Return exactly the lines of the records below, starting at the line that contains "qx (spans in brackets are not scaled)" and ending at the line that contains "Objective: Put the", with both of those lines kept.
RECORDS Start Marker
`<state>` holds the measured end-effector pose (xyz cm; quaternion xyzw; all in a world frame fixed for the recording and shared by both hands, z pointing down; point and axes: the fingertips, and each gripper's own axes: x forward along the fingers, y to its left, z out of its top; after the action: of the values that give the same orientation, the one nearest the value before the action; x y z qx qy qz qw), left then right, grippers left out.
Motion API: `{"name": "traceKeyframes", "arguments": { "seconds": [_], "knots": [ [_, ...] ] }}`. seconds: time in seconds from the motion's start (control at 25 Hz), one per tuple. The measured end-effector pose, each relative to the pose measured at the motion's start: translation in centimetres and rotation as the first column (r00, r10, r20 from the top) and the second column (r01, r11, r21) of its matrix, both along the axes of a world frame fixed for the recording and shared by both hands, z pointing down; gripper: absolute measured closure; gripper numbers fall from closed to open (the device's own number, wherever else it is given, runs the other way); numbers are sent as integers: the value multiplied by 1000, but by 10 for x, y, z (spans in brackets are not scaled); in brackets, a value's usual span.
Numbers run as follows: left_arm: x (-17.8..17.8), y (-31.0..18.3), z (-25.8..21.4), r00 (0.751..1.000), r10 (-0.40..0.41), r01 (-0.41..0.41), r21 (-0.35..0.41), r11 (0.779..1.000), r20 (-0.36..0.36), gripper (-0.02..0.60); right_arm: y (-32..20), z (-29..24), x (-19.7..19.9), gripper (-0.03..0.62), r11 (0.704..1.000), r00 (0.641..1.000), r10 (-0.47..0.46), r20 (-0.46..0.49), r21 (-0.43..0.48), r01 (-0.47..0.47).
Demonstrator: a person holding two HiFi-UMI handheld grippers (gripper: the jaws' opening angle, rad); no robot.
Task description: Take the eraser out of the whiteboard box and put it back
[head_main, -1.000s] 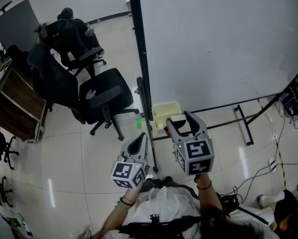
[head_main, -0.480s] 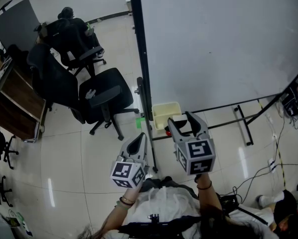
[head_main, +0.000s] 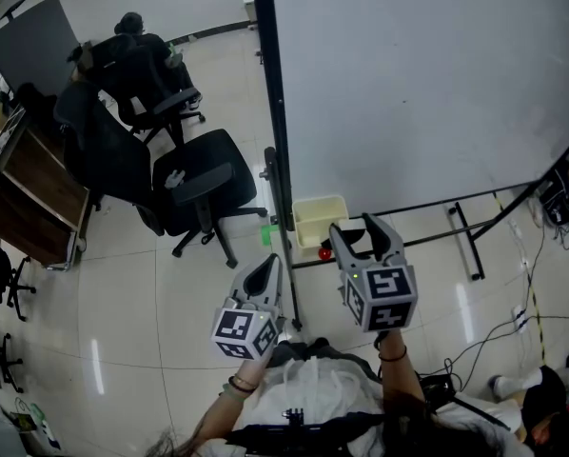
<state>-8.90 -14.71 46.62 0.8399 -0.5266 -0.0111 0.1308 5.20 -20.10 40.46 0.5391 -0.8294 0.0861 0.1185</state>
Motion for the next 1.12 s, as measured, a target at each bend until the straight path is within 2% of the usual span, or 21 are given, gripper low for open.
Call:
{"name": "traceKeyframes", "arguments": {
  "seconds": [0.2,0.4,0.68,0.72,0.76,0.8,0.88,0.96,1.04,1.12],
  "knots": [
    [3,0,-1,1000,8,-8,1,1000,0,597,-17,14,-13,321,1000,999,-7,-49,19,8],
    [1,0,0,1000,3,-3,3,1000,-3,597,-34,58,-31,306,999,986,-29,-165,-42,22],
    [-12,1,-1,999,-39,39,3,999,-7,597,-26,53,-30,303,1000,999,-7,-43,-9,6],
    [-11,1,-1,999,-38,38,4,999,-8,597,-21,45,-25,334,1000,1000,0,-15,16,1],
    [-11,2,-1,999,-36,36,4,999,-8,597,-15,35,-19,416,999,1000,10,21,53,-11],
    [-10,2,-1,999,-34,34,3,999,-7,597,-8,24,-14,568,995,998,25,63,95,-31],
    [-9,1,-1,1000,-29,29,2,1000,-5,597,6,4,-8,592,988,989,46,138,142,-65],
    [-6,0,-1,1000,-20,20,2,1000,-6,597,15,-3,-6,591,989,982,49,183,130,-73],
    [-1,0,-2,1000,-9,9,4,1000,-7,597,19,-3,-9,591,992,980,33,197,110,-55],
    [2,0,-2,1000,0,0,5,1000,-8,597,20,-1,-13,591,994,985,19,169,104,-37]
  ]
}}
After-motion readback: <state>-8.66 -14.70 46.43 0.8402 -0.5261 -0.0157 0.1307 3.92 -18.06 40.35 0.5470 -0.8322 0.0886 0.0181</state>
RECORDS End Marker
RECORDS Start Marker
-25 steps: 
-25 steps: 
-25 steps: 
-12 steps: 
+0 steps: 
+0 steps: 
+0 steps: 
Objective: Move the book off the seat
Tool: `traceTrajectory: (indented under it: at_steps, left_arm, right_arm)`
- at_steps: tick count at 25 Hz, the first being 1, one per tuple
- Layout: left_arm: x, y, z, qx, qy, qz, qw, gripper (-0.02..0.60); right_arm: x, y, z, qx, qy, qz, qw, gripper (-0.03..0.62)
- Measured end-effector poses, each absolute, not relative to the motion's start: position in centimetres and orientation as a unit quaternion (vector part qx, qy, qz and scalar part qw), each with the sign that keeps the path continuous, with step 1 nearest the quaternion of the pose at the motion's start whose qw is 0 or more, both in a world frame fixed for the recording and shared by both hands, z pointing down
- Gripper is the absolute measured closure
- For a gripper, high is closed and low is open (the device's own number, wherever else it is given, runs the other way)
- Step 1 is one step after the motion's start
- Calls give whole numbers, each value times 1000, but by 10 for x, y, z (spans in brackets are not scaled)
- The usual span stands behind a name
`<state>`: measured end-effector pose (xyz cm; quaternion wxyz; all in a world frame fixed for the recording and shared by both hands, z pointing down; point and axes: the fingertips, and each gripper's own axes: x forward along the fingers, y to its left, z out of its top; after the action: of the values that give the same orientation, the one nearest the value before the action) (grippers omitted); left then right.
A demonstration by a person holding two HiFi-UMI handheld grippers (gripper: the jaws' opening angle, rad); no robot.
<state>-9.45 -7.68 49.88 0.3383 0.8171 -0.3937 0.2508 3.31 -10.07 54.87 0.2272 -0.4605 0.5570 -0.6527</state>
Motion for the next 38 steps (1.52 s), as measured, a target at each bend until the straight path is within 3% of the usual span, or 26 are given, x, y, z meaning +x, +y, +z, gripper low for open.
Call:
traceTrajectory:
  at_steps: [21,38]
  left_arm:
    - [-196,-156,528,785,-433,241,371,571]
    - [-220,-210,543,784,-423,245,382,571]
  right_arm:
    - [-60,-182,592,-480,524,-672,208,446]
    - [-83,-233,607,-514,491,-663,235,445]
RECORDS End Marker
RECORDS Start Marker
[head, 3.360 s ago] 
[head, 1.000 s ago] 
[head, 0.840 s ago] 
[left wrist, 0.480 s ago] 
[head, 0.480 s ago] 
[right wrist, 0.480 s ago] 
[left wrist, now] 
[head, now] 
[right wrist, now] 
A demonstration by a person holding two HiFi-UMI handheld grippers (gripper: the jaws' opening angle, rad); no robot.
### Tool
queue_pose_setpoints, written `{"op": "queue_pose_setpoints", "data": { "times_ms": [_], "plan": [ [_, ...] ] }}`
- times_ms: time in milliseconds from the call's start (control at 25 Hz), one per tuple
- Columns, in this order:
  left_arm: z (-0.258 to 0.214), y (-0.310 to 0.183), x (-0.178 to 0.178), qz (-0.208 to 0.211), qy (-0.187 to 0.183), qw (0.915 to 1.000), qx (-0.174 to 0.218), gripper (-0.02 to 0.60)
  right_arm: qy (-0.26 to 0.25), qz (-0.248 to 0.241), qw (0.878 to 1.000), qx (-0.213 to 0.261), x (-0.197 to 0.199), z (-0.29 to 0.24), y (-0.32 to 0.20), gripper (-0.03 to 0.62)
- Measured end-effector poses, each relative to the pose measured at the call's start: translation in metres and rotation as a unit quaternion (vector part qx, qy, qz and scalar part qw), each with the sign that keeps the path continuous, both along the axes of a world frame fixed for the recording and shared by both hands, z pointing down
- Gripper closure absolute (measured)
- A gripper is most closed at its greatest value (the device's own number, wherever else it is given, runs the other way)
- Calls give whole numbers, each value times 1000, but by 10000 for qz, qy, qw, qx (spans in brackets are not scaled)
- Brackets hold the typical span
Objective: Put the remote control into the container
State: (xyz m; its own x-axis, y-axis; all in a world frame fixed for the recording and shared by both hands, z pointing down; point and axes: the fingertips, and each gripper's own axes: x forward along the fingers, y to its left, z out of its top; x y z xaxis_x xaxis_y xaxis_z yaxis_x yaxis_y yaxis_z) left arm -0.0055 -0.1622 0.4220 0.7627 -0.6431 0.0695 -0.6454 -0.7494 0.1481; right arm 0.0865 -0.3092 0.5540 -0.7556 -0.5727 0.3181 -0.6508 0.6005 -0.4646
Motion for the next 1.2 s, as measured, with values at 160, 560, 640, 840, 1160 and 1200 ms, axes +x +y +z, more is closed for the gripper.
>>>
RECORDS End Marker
**THE ANSWER:**
- Calls give whole numbers, each value times 1000, but by 10000 for qz, qy, qw, qx (spans in brackets are not scaled)
- Brackets hold the typical span
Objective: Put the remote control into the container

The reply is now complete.